■ Exercise ■
Beginning with the first line, please return the entries exactly through the line that contains "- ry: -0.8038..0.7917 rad", and leave out all later lines.

■ Record excerpts ■
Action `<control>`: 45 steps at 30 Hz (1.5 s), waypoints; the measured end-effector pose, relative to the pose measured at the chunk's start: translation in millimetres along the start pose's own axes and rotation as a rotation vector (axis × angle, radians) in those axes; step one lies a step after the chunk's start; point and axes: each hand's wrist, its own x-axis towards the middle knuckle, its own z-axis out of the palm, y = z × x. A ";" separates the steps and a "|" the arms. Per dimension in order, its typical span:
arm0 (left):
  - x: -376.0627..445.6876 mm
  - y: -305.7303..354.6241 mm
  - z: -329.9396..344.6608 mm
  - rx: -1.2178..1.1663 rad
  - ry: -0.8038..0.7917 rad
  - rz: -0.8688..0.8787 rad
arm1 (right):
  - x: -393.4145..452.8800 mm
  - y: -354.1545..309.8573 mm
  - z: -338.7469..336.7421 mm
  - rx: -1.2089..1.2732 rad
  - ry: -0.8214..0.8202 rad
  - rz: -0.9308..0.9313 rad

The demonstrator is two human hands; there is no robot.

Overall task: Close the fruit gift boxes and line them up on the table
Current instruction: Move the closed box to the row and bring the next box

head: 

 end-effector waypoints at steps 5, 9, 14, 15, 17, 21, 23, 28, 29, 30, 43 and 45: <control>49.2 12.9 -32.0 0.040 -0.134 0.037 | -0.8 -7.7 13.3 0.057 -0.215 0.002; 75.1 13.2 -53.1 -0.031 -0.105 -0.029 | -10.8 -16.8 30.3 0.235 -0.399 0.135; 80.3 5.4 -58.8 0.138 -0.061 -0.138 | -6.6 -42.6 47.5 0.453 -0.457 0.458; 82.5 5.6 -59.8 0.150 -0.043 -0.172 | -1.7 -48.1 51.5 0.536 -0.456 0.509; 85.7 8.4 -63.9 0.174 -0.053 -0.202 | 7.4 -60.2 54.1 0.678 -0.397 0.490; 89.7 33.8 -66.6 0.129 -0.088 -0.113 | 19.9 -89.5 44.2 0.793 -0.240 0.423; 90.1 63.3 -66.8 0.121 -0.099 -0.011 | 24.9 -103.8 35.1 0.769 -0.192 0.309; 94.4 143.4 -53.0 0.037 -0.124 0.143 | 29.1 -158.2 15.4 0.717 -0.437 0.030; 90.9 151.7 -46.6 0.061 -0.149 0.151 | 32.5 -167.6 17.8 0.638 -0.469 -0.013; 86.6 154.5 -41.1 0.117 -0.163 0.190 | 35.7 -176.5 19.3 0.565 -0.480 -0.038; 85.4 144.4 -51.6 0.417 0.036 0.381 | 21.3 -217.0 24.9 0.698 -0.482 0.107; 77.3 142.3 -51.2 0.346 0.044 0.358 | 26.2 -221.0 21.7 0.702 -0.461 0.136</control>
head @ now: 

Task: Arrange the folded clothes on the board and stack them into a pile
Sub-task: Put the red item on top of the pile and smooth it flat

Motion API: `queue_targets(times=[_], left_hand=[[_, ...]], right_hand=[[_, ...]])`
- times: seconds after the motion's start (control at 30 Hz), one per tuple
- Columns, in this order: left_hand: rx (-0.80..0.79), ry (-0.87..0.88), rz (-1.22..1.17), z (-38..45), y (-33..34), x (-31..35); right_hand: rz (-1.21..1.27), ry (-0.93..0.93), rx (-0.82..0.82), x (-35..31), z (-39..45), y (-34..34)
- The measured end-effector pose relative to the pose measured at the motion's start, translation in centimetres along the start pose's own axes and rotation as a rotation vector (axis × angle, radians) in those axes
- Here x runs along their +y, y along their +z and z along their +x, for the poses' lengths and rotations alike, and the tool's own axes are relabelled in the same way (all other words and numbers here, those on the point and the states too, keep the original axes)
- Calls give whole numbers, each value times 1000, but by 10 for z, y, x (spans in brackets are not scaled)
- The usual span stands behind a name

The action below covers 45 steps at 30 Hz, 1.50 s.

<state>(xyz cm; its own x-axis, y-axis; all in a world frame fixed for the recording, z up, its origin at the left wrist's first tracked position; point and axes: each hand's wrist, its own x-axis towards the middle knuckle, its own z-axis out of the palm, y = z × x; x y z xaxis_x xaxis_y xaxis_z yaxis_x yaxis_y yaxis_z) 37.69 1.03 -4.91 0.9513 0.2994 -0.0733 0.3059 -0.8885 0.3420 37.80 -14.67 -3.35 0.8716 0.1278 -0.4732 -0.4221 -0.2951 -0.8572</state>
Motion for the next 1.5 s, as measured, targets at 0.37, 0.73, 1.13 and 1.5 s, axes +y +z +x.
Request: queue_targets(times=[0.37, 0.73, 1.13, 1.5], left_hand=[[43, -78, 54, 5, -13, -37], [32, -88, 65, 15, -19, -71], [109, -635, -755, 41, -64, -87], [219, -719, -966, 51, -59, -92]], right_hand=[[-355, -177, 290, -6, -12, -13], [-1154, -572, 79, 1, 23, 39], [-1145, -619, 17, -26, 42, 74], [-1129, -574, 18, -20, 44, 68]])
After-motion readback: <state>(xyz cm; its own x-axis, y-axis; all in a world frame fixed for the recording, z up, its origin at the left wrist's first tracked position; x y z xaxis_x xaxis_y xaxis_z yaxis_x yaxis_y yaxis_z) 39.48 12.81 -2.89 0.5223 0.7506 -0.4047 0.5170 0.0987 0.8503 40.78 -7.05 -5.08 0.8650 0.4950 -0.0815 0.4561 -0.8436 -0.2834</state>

■ Reply ■
Action `<control>`: 45 steps at 30 Hz (1.5 s), waypoints; the measured end-effector pose, relative to the pose measured at the chunk's start: translation in millimetres along the start pose's own axes and rotation as a rotation vector (axis × angle, radians) in those axes; step one lies a step after the chunk's start; point and axes: each hand's wrist, its own x-axis towards the middle knuckle, its own z-axis out of the palm, y = z × x. A ";" separates the steps and a "|" the arms. Per dimension in order, its typical span:
arm0 (left):
  - x: -376.0627..445.6876 mm
  - y: -305.7303..354.6241 mm
  - z: -329.9396..344.6608 mm
  - rx: -1.2178..1.1663 rad
  - ry: -0.8038..0.7917 rad

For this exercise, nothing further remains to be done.